:: What is required ::
All of the lines below need to be copied exactly, apart from the pictures.

Data section Start Marker

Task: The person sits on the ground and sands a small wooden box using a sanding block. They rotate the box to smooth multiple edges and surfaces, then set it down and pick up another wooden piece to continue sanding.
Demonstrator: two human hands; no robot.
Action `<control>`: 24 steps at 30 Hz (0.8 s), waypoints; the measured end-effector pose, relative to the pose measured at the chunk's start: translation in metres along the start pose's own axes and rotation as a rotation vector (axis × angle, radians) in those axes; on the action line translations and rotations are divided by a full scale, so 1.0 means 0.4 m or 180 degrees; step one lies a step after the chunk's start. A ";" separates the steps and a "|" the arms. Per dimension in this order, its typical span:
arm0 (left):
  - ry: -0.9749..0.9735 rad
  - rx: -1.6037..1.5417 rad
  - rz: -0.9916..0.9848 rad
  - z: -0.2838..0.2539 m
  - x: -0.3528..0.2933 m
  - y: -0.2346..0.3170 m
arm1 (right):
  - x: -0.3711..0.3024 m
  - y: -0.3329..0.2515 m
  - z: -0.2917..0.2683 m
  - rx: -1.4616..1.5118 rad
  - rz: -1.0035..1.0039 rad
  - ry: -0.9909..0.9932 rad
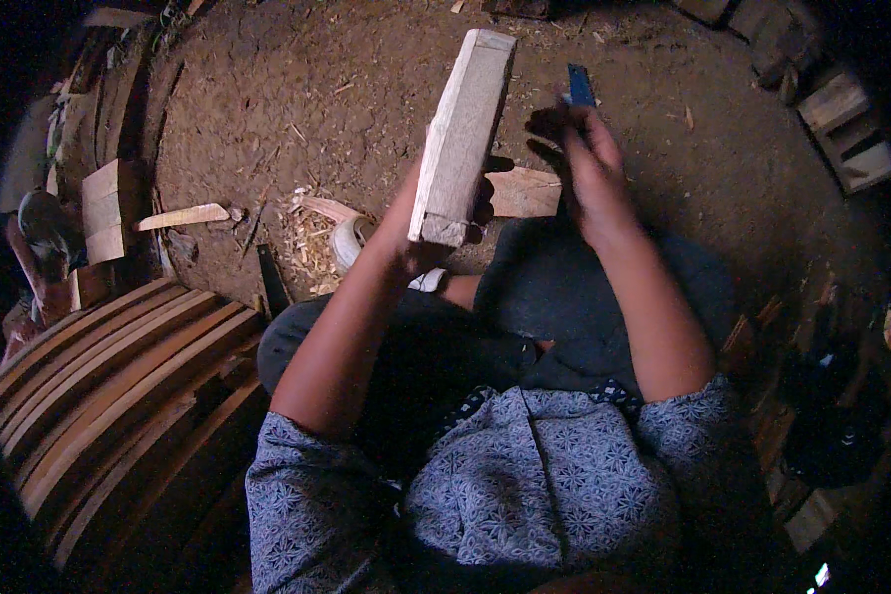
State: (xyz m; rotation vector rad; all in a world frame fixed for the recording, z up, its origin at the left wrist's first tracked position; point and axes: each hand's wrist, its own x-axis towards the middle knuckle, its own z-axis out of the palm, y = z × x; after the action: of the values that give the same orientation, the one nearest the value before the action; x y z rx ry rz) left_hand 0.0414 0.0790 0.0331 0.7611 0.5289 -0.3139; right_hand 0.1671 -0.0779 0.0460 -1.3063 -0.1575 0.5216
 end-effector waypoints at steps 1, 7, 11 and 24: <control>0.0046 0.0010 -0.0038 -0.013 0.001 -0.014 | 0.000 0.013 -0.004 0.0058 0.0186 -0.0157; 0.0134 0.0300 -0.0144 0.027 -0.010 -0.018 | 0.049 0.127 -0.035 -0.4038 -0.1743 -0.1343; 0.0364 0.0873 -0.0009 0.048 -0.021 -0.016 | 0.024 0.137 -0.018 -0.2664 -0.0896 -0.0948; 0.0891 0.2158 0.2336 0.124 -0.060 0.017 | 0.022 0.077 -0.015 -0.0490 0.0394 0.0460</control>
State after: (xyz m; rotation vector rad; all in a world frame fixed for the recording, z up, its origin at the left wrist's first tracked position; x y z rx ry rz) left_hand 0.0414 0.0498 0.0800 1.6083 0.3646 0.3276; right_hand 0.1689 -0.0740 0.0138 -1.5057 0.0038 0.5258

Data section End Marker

:: Exercise answer ::
Task: The person sits on the ground and sands a small wooden box using a sanding block. They rotate the box to smooth multiple edges and surfaces, then set it down and pick up another wooden piece to continue sanding.
Demonstrator: two human hands; no robot.
Action `<control>`: 24 steps at 30 Hz (0.8 s), waypoints; the measured end-effector pose, relative to the pose measured at the chunk's start: translation in metres along the start pose's own axes and rotation as a rotation vector (axis × angle, radians) in those axes; on the action line translations and rotations are divided by a full scale, so 1.0 means 0.4 m or 180 degrees; step one lies a step after the chunk's start. A ";" separates the steps and a "|" the arms. Per dimension in this order, its typical span:
arm0 (left):
  - ry: -0.9749..0.9735 rad
  - rx: -1.6037..1.5417 rad
  - rz: -0.9916..0.9848 rad
  - z: -0.2838..0.2539 m
  - x: -0.3528..0.2933 m
  - y: -0.2346..0.3170 m
arm1 (right):
  - x: -0.3711..0.3024 m
  - y: -0.3329..0.2515 m
  - z: -0.2917..0.2683 m
  - rx: -1.4616..1.5118 rad
  - rz: -1.0035..1.0039 rad
  - ry: -0.9909..0.9932 rad
State: (xyz m; rotation vector rad; all in a world frame fixed for the recording, z up, its origin at the left wrist's first tracked position; point and axes: each hand's wrist, its own x-axis towards the middle knuckle, its own z-axis out of the palm, y = z × x; after the action: of the values that give the same orientation, the one nearest the value before the action; x y z rx ry rz) left_hand 0.0414 0.0790 0.0331 0.7611 0.5289 -0.3139; right_hand 0.1671 -0.0779 0.0460 -1.3063 -0.1575 0.5216
 end-effector waypoints at steps 1, 7, 11 and 24: <control>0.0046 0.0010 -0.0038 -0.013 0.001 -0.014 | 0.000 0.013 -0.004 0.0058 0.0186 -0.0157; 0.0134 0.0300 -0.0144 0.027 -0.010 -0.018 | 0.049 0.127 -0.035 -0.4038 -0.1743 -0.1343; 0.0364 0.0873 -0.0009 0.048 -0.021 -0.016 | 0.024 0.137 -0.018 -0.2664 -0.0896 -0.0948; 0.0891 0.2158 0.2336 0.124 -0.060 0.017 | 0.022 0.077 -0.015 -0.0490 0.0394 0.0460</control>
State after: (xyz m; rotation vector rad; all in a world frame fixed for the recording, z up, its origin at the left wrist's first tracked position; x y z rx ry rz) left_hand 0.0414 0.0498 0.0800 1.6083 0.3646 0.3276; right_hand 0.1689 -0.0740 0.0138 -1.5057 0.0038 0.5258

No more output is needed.